**How to complete this task**
Transcribe word for word the lines below from the line with "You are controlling" through the line with "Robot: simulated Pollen", ends included.

Records drawn from a dataset
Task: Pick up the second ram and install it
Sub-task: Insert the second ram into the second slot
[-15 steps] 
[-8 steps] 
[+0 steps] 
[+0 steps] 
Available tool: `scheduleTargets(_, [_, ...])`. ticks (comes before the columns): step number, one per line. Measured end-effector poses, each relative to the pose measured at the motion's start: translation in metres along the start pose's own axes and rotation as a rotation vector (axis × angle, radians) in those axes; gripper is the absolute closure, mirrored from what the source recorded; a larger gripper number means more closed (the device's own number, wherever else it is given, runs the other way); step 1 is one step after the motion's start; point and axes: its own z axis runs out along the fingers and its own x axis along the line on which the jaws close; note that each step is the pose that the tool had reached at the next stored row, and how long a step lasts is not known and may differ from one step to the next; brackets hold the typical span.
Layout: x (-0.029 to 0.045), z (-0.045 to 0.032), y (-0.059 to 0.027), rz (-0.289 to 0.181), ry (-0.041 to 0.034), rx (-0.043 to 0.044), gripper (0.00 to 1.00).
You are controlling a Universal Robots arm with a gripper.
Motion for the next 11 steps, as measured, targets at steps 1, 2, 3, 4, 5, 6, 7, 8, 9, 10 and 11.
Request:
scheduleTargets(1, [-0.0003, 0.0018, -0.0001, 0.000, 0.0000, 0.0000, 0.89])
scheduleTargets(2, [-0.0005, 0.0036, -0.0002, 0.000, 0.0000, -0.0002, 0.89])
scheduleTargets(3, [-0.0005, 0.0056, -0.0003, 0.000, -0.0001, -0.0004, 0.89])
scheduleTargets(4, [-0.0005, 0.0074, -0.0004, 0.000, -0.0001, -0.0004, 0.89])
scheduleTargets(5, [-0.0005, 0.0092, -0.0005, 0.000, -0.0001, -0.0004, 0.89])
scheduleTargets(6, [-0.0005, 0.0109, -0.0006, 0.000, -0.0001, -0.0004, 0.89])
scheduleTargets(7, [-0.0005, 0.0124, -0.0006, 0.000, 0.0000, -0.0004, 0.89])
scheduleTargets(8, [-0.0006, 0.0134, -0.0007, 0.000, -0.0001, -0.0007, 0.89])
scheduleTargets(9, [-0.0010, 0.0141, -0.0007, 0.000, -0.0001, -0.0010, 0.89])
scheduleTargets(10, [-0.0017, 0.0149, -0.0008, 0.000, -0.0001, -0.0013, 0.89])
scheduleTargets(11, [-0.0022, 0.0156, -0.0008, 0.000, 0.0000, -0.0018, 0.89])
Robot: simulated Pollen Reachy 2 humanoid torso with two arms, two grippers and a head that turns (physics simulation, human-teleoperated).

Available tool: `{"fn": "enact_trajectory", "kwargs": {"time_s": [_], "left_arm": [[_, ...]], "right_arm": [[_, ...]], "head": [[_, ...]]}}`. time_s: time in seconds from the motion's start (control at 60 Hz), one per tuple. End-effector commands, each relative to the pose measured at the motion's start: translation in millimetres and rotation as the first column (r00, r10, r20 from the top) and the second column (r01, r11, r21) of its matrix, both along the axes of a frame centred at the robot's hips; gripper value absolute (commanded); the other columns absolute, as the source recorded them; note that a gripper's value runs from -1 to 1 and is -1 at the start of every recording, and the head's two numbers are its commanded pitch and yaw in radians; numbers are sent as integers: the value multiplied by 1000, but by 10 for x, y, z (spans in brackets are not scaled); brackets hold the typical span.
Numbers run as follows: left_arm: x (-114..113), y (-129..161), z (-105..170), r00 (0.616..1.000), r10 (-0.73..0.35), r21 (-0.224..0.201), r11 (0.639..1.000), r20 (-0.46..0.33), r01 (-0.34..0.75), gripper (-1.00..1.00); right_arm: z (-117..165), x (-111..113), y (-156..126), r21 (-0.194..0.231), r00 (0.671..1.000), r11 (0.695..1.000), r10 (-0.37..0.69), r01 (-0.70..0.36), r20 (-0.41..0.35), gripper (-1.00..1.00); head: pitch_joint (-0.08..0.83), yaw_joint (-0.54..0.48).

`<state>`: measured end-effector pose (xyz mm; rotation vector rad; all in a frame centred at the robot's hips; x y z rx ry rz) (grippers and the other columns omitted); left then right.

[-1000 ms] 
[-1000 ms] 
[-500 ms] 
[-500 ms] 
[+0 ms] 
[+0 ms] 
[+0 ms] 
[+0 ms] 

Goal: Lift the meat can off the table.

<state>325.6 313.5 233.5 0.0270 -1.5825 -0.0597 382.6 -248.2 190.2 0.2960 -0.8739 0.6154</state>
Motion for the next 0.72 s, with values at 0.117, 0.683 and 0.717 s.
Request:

**Exercise answer**
You are controlling a Universal Robots arm with a gripper.
Motion for the next 11 steps, as measured, targets at steps 1, 2, 3, 4, 5, 6, 7, 8, 9, 10 and 11.
Request:
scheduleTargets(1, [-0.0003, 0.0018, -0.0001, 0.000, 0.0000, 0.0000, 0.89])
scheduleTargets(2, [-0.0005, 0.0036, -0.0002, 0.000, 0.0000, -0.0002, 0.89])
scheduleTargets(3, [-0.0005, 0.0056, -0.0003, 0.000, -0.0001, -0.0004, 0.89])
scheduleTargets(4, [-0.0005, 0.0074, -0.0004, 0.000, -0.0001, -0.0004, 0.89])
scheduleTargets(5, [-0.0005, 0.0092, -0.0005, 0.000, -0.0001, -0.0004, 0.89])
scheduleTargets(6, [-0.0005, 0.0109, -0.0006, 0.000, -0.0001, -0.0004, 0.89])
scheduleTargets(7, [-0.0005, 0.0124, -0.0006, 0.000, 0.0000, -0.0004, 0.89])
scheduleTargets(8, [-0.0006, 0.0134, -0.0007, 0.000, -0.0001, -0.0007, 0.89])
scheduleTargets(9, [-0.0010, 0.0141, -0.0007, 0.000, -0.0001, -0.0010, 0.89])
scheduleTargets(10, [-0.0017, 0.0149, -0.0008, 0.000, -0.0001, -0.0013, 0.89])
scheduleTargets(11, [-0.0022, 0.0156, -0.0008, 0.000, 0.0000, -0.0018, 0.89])
Robot: simulated Pollen Reachy 2 humanoid torso with two arms, two grippers and a head that turns (physics simulation, human-teleoperated).

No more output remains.